In an emergency, seconds count.

Federal regulators estimate about 10,000 lives could be saved every year if first responders could get to a 911 caller just one minute faster.

We want you to have the tools to get help quickly if you’re facing an emergency situation. That is why we added an emergency button to the Uber app.

               Rider View

While all drivers and riders have the emergency button in their app, in some cities we have invested in new technology that makes certain trip details available to 911 dispatchers electronically.

When a rider or driver uses the in-app emergency button to call 911, the car’s make and model, license plate, and GPS location are made available to 911 dispatchers.   

We first launched this feature in Denver and a few other cities.  Working with 911 centers and our partner, RapidSOS, we have introduced this feature to some of the largest cities in the country, including Los Angeles, Seattle, San Diego, Phoenix, and Washington, DC.

Today, it is available in more than 60 cities and counties in the US, and we recently began testing the feature in Mexico. We look forward to bringing this feature to additional cities.

             Driver View

How it works

Riders and drivers can access the safety toolkit by tapping the shield icon on their app’s map screen. After tapping the 911 Assistance feature, you will see your GPS location, car make and model, and license plate.

If you tap the “Call 911” button and connect to an emergency dispatcher, those trip details become available to them digitally and can be used to respond to an emergency.
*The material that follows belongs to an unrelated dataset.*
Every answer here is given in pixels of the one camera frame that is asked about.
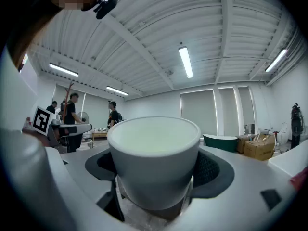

Uber’s customer support team will follow up with a check-in. Riders and drivers can choose not to share their trip information with 911 dispatchers by changing the privacy settings in their app.

The 911 live location feature is available in these jurisdictions: Alabama: Mobile County Arizona: Phoenix California: San Diego, Los Angeles, Monrovia, Fremont, Hayward, Los Altos, Los Altos Hills, Marin County, Mountain View, Napa County, Palo Alto, SF Airport, San Francisco , San Leandro, San Mateo County, Sonoma County, Sunnyvale Colorado: Denver, Westminster, Broomfield Florida: Naples, Pinellas County, Reedy Creek, Manatee, Sarasota, Tallahassee, Coral Springs, Pasco County, Tampa Bay Georgia: Athens-Clarke Illinois: Rock Island County Kentucky: Louisville Louisiana: New Orleans Massachusetts: Essex County, Middlesex County, Norfolk County, Suffolk County, Cambridge Michigan: Berrien County, Oakland County Missouri: St. Charles County, Kansas City Montana: Missoula County New Mexico: Albuquerque New Jersey: Burlington County, Princeton University New York: Onondoga, Colonie North Carolina: Raleigh Ohio: Cuyahoga County, Hamilton, Columbus Oklahoma: Muskogee Oregon: Portland Pennsylvania: Lancaster County, Luzerne County, Washington County, Chester County, Bucks County South Carolina: Richland County, Cherokee County, Charleston Tennessee: Nashville, Chattanooga, Tri-Cities, Memphis, Shelby County Virginia: Fairfax County Washington: Seattle, Clark County, Bellevue, Redmond, King County Washington DC


Automatic location and trip detail sharing only available in the listed U.S. cities and counties, and may not always be available in these markets.